Aber zurück zur Handlung: Tragischerweise stirbt Gampy, ehe er seinen Plan umsetzen kann. Doch nun tritt Ganny mit einer genialen Idee in Aktion – eben ein Raumschiff zu "stricken". Kurz gesagt läuft diese auf eine materialsparende Leichtbauweise aus Graphen und Kunststoff-Mikrofasern hinaus, die durch Rotation in eine quasi-feste Form gebracht wird. Wie das im Detail aussieht, sollte aber jeder selber lesen.
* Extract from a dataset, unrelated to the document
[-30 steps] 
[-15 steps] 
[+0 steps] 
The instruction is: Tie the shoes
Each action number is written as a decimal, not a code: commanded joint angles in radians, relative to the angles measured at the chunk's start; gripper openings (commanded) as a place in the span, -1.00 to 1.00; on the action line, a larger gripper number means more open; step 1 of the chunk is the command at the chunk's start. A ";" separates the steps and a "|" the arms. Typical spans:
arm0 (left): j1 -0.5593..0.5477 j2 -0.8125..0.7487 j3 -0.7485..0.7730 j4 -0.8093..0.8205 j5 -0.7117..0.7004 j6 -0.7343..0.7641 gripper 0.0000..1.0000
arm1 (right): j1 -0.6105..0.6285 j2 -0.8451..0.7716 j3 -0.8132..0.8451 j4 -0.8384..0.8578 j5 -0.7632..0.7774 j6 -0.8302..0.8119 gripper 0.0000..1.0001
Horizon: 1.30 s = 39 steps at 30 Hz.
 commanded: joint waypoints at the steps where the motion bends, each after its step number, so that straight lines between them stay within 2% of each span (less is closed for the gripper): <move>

Denn die besagten warm equations, nach denen Ganny und Starling ihre Konstruktion ausrichten, nehmen nicht nur einen großen Teil der Handlung ein, sie sind im Prinzip die Handlung. Es gibt zwar einen Subplot um Starlings E-Mail-Freundschaft mit einem Erdenbewohner, der möglicherweise ein Catfish ist. Im Zentrum des Romans steht aber stets die mitreißende Idee: Stell dir vor, wir bauen ein Raumschiff!

Die Mischung aus jugendlichem Optimismus, dem Glauben an technische Machbarkeit und der Haltung "Wir zeigen's denen da oben" (oder in dem Fall: da unten) hat "Ganny Knits a Spaceship" Vergleiche mit Werken des jungen Robert A. Heinlein eingebracht. Als ähnliches Beispiel aus jüngerer Zeit könnte einem auch John Varleys "Roter Donner" in den Sinn kommen, auch wenn dessen SF weniger "hard" war. Es ist ein bisschen, als würde man an einem Brainstorming teilnehmen – und zwar keines, das einem aufgezwungen wurde, sondern eines, von dem man sich tatsächlich gerne mitreißen lässt.